The capital market regulator is dead against firms resorting to Section 391 of the Companies Act to delist their shares through a court approved scheme of arrangement.
“The question of Sebi’s locus standi in the matter of Section 391 of the Companies Act will be decided as and when the matter comes up for hearing,” the statement added.
Sebi had objected to the two companies—Sterlite Industries and Godrej Industries— bypassing the market regulator and obtaining clearance for their respective buyback schemes from the department of company affairs (DCA).
While Sterlite has already completed its buyback and extinguished the shares, the Godrej buyback is currently on and will end on September 7.

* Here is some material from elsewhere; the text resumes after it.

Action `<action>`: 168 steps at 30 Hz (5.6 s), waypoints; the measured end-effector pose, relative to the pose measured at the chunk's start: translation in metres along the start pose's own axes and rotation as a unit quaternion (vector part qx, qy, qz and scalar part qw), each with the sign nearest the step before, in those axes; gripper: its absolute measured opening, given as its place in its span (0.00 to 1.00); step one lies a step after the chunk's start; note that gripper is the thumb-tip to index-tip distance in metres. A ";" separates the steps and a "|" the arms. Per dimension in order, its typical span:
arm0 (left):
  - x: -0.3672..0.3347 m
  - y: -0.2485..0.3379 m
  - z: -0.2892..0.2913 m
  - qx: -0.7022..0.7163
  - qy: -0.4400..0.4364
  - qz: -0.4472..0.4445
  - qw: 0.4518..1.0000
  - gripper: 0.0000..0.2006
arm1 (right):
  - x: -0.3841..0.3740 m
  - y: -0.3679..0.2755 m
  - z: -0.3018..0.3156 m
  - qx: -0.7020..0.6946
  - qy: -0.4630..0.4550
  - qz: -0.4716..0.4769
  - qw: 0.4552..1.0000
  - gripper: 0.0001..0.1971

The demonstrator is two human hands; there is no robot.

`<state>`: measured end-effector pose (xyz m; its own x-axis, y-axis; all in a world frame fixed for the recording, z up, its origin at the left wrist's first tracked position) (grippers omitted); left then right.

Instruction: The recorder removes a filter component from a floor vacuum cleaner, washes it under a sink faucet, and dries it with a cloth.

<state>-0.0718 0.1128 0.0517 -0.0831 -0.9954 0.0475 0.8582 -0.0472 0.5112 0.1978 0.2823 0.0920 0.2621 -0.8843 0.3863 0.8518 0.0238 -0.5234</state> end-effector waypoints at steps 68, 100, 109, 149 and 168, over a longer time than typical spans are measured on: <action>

Sebi and the DCA were forced to move court as several investors raised objections on the route the two companies have taken to delist their shares. However, the Mumbai High Court turned down the contention of the two regulatory bodies, forcing them to approach the apex court.
Sebi is concerned as Section 391 allows companies to bypass Section 77 of the Companies Act which deals specifically with the buyback of shares. Sebi contended that several capital market related statutes meant to protect small investors could be bypassed if firms resorted to Section 391 of the Companies Act.
The defence of the two companies was that Section 391 came under the purview of the DCA.
The shareholders of GIL had, at a meeting on April 6, approved the scheme of arrangement under Section 391 of the Companies Act 1956, for buying equity shares representing up to 40 per cent of the company’s paid up equity capital from shareholders.